Because dimensional models do not adapt easily to change, persisting data mart layers compromises this program agility that we are otherwise addressing. For this reason, the ultimate data warehouse architecture includes a virtualized data mart / data presentation layer.

Conclusion

During the early life of the EDW, solution delivery in a dimensional warehouse is comparatively rapid because only one set of ETLs is required (those to load the fact table and related dimension tables). In a normalized warehouse, two sets of ETLs might need to be written. The first set loads the normalized tables. The second set loads the dimensional tables. The second set, however, may not need to be written at all. It is preferable that the dimensional solution be virtual (implemented with database views) in which case there is not a distinguishable difference between the approaches (with respect to solution delivery time). As the EDW ages, however, the pendulum swings in favor of the normalized warehouse because the addition or change of a new normalized asset is typically easier than adding or changing assets in a dimensional warehouse. In a dimensional warehouse, you must do one of the following to satisfy various analytical use cases:

· Create redundant facts, dims, and stars (one per solution).

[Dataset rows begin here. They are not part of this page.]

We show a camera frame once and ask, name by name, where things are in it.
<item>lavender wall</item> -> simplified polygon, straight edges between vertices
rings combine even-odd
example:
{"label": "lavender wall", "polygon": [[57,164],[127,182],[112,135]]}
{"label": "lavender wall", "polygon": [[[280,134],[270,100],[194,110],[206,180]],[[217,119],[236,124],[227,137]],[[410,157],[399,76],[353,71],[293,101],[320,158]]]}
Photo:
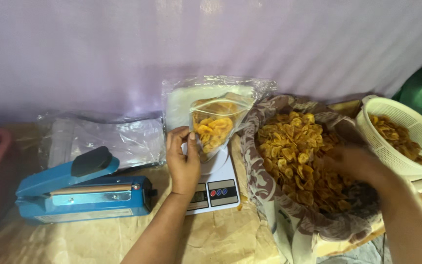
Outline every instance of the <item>lavender wall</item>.
{"label": "lavender wall", "polygon": [[0,122],[159,110],[181,75],[391,96],[421,65],[422,0],[0,0]]}

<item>banana chip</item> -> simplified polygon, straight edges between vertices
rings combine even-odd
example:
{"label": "banana chip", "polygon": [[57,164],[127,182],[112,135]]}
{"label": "banana chip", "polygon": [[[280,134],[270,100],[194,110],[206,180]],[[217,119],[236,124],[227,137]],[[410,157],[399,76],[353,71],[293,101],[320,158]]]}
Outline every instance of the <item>banana chip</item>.
{"label": "banana chip", "polygon": [[387,116],[369,115],[369,119],[377,132],[392,147],[405,157],[422,165],[422,156],[419,155],[422,148],[418,143],[410,139],[407,128],[391,122]]}
{"label": "banana chip", "polygon": [[[404,135],[407,131],[399,129],[389,133],[389,138]],[[352,185],[353,180],[341,177],[323,164],[326,152],[342,142],[335,134],[324,133],[313,114],[277,114],[258,130],[256,141],[265,170],[290,199],[326,213],[351,209],[343,189]]]}

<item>scale platform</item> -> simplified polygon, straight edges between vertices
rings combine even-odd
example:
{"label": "scale platform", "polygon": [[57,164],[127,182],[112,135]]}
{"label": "scale platform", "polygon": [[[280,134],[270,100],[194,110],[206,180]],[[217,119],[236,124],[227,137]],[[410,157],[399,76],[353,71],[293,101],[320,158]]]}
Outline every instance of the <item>scale platform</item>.
{"label": "scale platform", "polygon": [[[182,145],[186,153],[186,144]],[[240,204],[239,188],[227,147],[213,159],[201,164],[201,178],[187,215],[237,207]]]}

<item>blue heat sealer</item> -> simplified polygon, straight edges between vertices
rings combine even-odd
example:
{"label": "blue heat sealer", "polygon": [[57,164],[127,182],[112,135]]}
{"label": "blue heat sealer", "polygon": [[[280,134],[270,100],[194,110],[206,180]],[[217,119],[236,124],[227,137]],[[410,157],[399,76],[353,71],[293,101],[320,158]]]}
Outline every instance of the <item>blue heat sealer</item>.
{"label": "blue heat sealer", "polygon": [[29,224],[147,215],[157,195],[145,176],[108,176],[119,160],[99,147],[71,162],[26,177],[16,191]]}

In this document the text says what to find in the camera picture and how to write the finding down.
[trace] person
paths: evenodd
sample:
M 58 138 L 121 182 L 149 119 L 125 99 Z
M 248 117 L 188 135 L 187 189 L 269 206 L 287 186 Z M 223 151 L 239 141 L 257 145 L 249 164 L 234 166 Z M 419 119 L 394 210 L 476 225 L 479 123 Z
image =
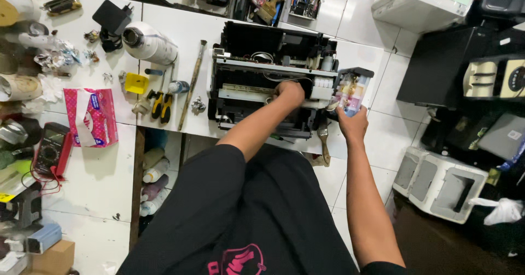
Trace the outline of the person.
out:
M 176 185 L 117 274 L 354 274 L 312 166 L 263 144 L 305 99 L 276 98 L 182 166 Z M 348 228 L 363 274 L 404 274 L 394 230 L 365 153 L 366 108 L 339 126 L 348 145 Z

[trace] hand
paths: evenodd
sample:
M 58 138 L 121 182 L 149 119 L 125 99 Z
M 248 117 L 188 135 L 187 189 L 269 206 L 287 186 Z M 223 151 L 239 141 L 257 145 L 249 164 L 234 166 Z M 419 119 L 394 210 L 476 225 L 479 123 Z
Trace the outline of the hand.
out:
M 353 117 L 347 117 L 341 107 L 336 108 L 339 117 L 339 128 L 345 136 L 346 142 L 350 144 L 363 144 L 364 134 L 368 127 L 368 118 L 366 117 L 366 107 L 361 106 L 359 112 Z
M 295 109 L 301 106 L 305 100 L 305 91 L 302 86 L 297 82 L 284 81 L 279 83 L 273 93 L 273 99 L 282 98 L 282 101 L 286 104 L 291 104 Z

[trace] pink tissue box
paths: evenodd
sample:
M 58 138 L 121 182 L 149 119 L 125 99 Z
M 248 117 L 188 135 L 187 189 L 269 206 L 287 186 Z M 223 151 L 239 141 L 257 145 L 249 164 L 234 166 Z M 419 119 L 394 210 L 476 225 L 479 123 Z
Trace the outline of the pink tissue box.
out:
M 73 146 L 81 147 L 78 129 L 75 125 L 77 94 L 80 88 L 64 88 L 69 127 L 74 136 Z M 91 93 L 83 123 L 89 128 L 95 140 L 94 148 L 104 148 L 119 141 L 116 132 L 115 107 L 111 89 L 89 89 Z

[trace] yellow screwdriver handle
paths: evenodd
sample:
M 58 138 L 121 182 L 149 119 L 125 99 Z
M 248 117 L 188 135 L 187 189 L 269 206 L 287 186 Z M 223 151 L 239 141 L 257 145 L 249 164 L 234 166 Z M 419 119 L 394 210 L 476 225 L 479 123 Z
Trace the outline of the yellow screwdriver handle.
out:
M 162 114 L 161 114 L 161 124 L 167 124 L 168 122 L 170 122 L 172 100 L 173 100 L 173 95 L 166 94 L 164 96 L 164 105 L 162 106 Z
M 151 118 L 157 119 L 161 116 L 162 111 L 162 91 L 157 92 L 155 96 L 155 103 L 153 104 L 153 109 L 151 109 Z

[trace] red multimeter
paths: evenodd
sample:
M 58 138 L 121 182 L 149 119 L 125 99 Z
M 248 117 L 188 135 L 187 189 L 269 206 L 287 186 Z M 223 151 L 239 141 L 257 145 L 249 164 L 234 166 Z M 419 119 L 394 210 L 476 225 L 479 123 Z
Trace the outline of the red multimeter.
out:
M 55 122 L 46 123 L 36 153 L 34 171 L 42 177 L 62 180 L 72 145 L 73 134 L 69 127 Z

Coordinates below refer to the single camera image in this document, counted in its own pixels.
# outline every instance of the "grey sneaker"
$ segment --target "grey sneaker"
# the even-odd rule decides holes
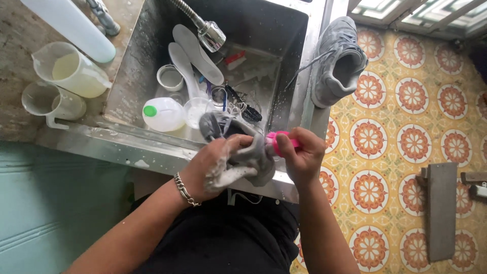
[[[265,152],[265,137],[226,112],[213,111],[205,113],[200,118],[200,132],[206,141],[217,138],[228,138],[233,134],[252,136],[254,140],[249,147],[238,150],[228,163],[231,166],[246,166],[257,170],[256,176],[245,176],[254,186],[264,186],[274,176],[276,165],[271,156]]]
[[[355,92],[358,78],[369,60],[357,44],[357,28],[350,17],[338,17],[328,25],[319,37],[315,58],[296,72],[286,88],[299,72],[315,62],[319,67],[311,75],[311,100],[315,106],[332,106]]]

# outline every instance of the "faucet head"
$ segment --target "faucet head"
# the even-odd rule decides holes
[[[205,25],[198,29],[198,38],[210,52],[219,50],[226,40],[223,31],[213,21],[206,21]]]

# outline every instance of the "scrub brush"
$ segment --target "scrub brush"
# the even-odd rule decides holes
[[[289,132],[287,132],[287,131],[269,132],[267,134],[267,136],[265,137],[265,152],[272,157],[275,157],[275,156],[283,157],[281,150],[279,149],[279,146],[277,145],[277,140],[276,140],[277,134],[280,134],[280,133],[286,134],[286,135],[289,134]],[[291,143],[293,144],[295,150],[301,147],[301,144],[298,140],[296,140],[296,139],[290,139],[290,140],[291,140]]]

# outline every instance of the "yellow liquid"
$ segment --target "yellow liquid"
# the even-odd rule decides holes
[[[79,71],[76,71],[80,62],[81,67]],[[79,96],[94,98],[107,89],[100,80],[108,82],[108,76],[98,66],[75,52],[58,58],[54,62],[53,80],[61,81],[56,84]]]
[[[78,53],[71,53],[56,60],[53,67],[53,80],[63,80],[75,73],[78,68]]]

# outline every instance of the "hand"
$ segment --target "hand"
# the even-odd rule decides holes
[[[189,193],[196,202],[203,202],[217,197],[222,190],[216,192],[205,191],[205,180],[211,171],[218,165],[224,165],[228,157],[242,147],[252,144],[253,137],[248,135],[234,134],[228,139],[219,138],[205,147],[189,162],[189,164],[179,173],[181,180]]]
[[[325,155],[325,142],[309,130],[293,128],[288,136],[277,135],[277,143],[284,159],[287,174],[294,182],[298,191],[318,178],[321,162]],[[291,140],[297,139],[301,149],[295,151]]]

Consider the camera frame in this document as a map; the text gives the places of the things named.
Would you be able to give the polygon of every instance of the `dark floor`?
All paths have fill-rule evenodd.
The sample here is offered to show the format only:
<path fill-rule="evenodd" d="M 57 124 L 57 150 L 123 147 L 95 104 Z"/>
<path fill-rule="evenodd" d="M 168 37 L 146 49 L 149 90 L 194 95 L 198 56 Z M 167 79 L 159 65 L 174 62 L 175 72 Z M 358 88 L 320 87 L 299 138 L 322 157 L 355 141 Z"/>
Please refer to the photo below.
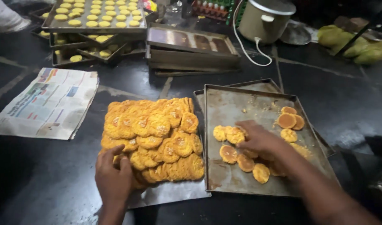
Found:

· Create conformed (non-redundant) facts, dims, and stars.

The former approach results, in the long run, in much redundancy both of data and of the business rules. The risk of discrepancies between those solutions grows over time.

The latter approach results, in the long run, in highly complex stars that are intended to solve multiple problems. As they grow more complex, they become harder to maintain and harder to utilize.

Therefore, despite the advantages of a dimensional warehouse in the early life of the EDW, I recommend implementation of a multi-tier EDW with a virtual presentation tier.